Find the word "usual" in the listing. Copy out each line where it occurs.

========

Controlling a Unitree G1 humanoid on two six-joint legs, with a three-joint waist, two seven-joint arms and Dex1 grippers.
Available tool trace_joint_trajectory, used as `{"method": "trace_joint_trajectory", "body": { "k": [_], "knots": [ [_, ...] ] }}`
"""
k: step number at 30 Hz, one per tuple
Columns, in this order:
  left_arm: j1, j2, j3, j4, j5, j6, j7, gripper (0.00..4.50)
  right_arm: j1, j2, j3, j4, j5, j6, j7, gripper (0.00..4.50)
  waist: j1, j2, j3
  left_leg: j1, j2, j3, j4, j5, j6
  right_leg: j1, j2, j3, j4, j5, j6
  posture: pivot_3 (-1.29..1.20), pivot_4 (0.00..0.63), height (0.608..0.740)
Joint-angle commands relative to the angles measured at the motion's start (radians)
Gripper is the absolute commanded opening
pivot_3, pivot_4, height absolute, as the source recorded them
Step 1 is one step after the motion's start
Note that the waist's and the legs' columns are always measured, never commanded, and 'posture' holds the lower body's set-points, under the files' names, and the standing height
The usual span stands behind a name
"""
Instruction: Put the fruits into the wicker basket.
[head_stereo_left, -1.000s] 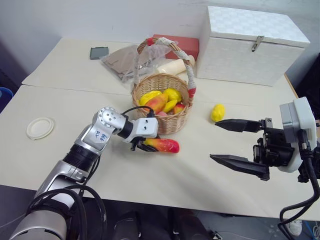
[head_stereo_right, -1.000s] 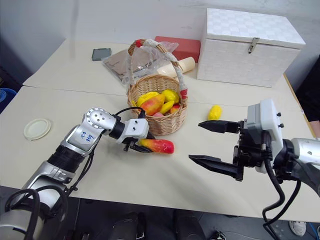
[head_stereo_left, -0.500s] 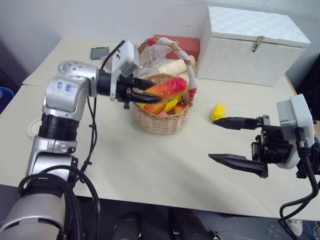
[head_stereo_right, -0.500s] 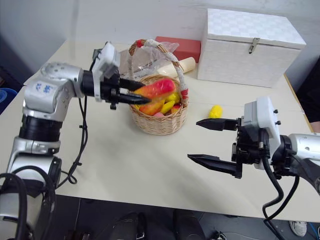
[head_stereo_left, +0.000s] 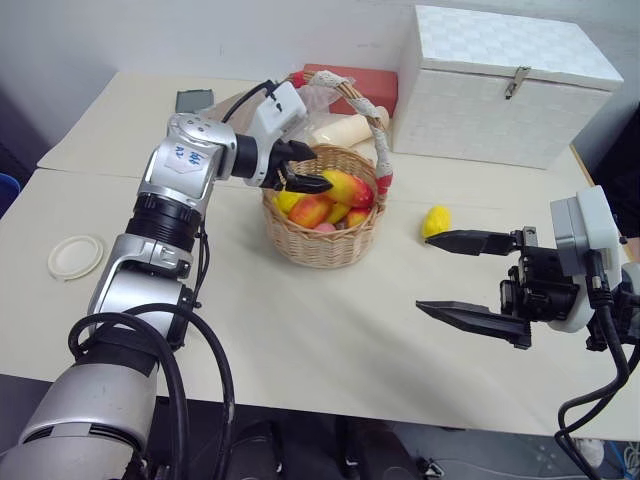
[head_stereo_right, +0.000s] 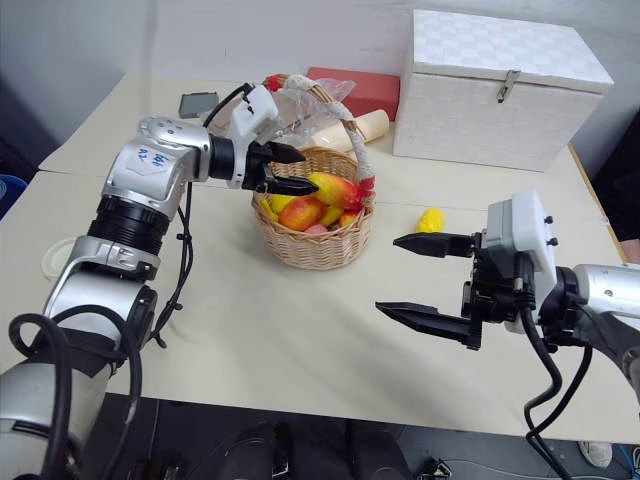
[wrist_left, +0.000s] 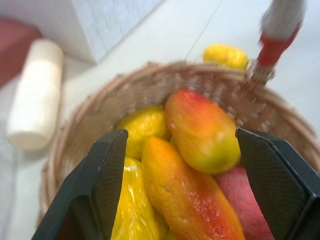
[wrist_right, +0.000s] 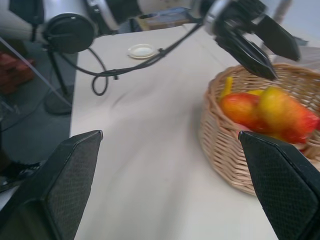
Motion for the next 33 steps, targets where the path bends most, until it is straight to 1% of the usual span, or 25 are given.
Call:
{"method": "trace_joint_trajectory", "body": {
  "k": [1, 5, 7, 8, 10, 14, 16, 19, 21, 24, 26, 30, 33],
  "knots": [
    [0.128, 0.099, 0.146, -0.346, -0.242, 0.077, -0.187, 3.62, -0.009, 0.074, 0.044, 0.092, -0.156, -0.036, -0.167, 4.50, -0.006, 0.000, 0.000, 0.000, 0.001, 0.000, 0.000, 0.000, -0.001, 0.000, 0.000, 0.000, 0.001, 0.000, 0.000, 0.00, 0.150, 0.740],
    [0.242, 0.204, 0.200, -0.589, -0.395, 0.216, -0.243, 3.62, -0.024, 0.171, 0.113, 0.162, -0.260, -0.023, -0.302, 4.50, -0.001, 0.000, 0.000, 0.001, 0.001, -0.001, 0.001, 0.002, -0.004, -0.001, 0.000, -0.001, 0.005, -0.001, -0.001, 0.00, 0.150, 0.740],
    [0.262, 0.232, 0.224, -0.660, -0.457, 0.271, -0.234, 3.62, -0.033, 0.213, 0.139, 0.198, -0.326, -0.042, -0.349, 4.50, 0.006, 0.000, 0.000, 0.001, 0.000, -0.002, 0.001, 0.005, -0.005, -0.001, 0.000, -0.001, 0.006, -0.001, -0.002, 0.00, 0.150, 0.740],
    [0.265, 0.240, 0.237, -0.692, -0.485, 0.299, -0.217, 3.62, -0.048, 0.251, 0.147, 0.233, -0.353, -0.038, -0.399, 4.50, 0.007, 0.000, 0.000, 0.002, -0.001, -0.003, 0.001, 0.005, -0.004, 0.000, 0.000, -0.001, 0.007, -0.001, -0.002, 0.00, 0.150, 0.740],
    [0.273, 0.246, 0.252, -0.735, -0.509, 0.318, -0.178, 3.62, -0.069, 0.313, 0.183, 0.285, -0.413, -0.053, -0.454, 4.50, 0.004, 0.000, 0.000, 0.004, -0.002, -0.002, 0.001, 0.006, -0.003, 0.002, 0.000, -0.001, 0.006, 0.000, -0.001, 0.00, 0.150, 0.740],
    [0.293, 0.255, 0.239, -0.767, -0.500, 0.309, -0.120, 3.62, -0.136, 0.448, 0.208, 0.397, -0.532, -0.081, -0.603, 4.50, -0.001, 0.000, 0.000, 0.007, -0.003, -0.001, 0.000, 0.006, -0.003, 0.004, 0.000, 0.000, 0.006, 0.001, -0.001, 0.00, 0.150, 0.740],
    [0.301, 0.260, 0.233, -0.770, -0.498, 0.301, -0.107, 3.62, -0.170, 0.495, 0.230, 0.448, -0.590, -0.111, -0.641, 4.50, -0.004, 0.001, 0.000, 0.007, -0.002, -0.001, -0.001, 0.006, -0.003, 0.003, 0.000, 0.001, 0.007, 0.001, -0.002, 0.00, 0.150, 0.740],
    [0.315, 0.275, 0.221, -0.783, -0.499, 0.292, -0.101, 3.62, -0.233, 0.573, 0.270, 0.537, -0.658, -0.170, -0.671, 4.50, -0.019, 0.000, 0.000, 0.007, -0.001, 0.000, -0.002, 0.007, -0.005, 0.002, 0.001, 0.001, 0.007, 0.001, -0.002, 0.00, 0.150, 0.740],
    [0.322, 0.283, 0.209, -0.785, -0.488, 0.278, -0.098, 3.62, -0.273, 0.619, 0.261, 0.600, -0.690, -0.197, -0.706, 4.50, -0.025, 0.001, 0.000, 0.006, -0.001, 0.000, -0.002, 0.007, -0.005, 0.001, 0.001, 0.001, 0.007, 0.001, -0.002, 0.00, 0.150, 0.740],
    [0.323, 0.289, 0.196, -0.784, -0.482, 0.264, -0.093, 3.62, -0.326, 0.678, 0.235, 0.685, -0.671, -0.217, -0.695, 4.50, -0.028, 0.001, 0.000, 0.007, -0.002, 0.000, -0.003, 0.007, -0.005, 0.001, 0.001, 0.001, 0.007, 0.001, -0.002, 0.00, 0.150, 0.740],
    [0.316, 0.289, 0.190, -0.775, -0.482, 0.259, -0.085, 3.62, -0.362, 0.696, 0.229, 0.740, -0.683, -0.235, -0.698, 4.50, -0.028, 0.001, 0.000, 0.007, -0.002, 0.000, -0.003, 0.007, -0.005, 0.001, 0.001, 0.001, 0.008, 0.001, -0.002, 0.00, 0.150, 0.740],
    [0.306, 0.289, 0.175, -0.760, -0.472, 0.240, -0.081, 3.62, -0.450, 0.704, 0.227, 0.906, -0.756, -0.273, -0.760, 4.50, -0.028, 0.001, 0.000, 0.007, -0.002, 0.000, -0.003, 0.007, -0.005, 0.001, 0.000, 0.001, 0.008, 0.001, -0.002, 0.00, 0.150, 0.740],
    [0.296, 0.287, 0.168, -0.755, -0.471, 0.238, -0.077, 3.62, -0.500, 0.718, 0.233, 0.996, -0.763, -0.333, -0.722, 4.50, -0.029, 0.001, 0.000, 0.007, -0.002, 0.000, -0.003, 0.007, -0.005, 0.001, 0.001, 0.001, 0.008, 0.001, -0.002, 0.00, 0.150, 0.740]
  ]
}}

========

▸ RESPONSE TO THIS EXERCISE:
The usual span stands behind a name
Motion for the next 33 steps, targets where the path bends most, until it is straight to 1% of the usual span, or 25 are given.

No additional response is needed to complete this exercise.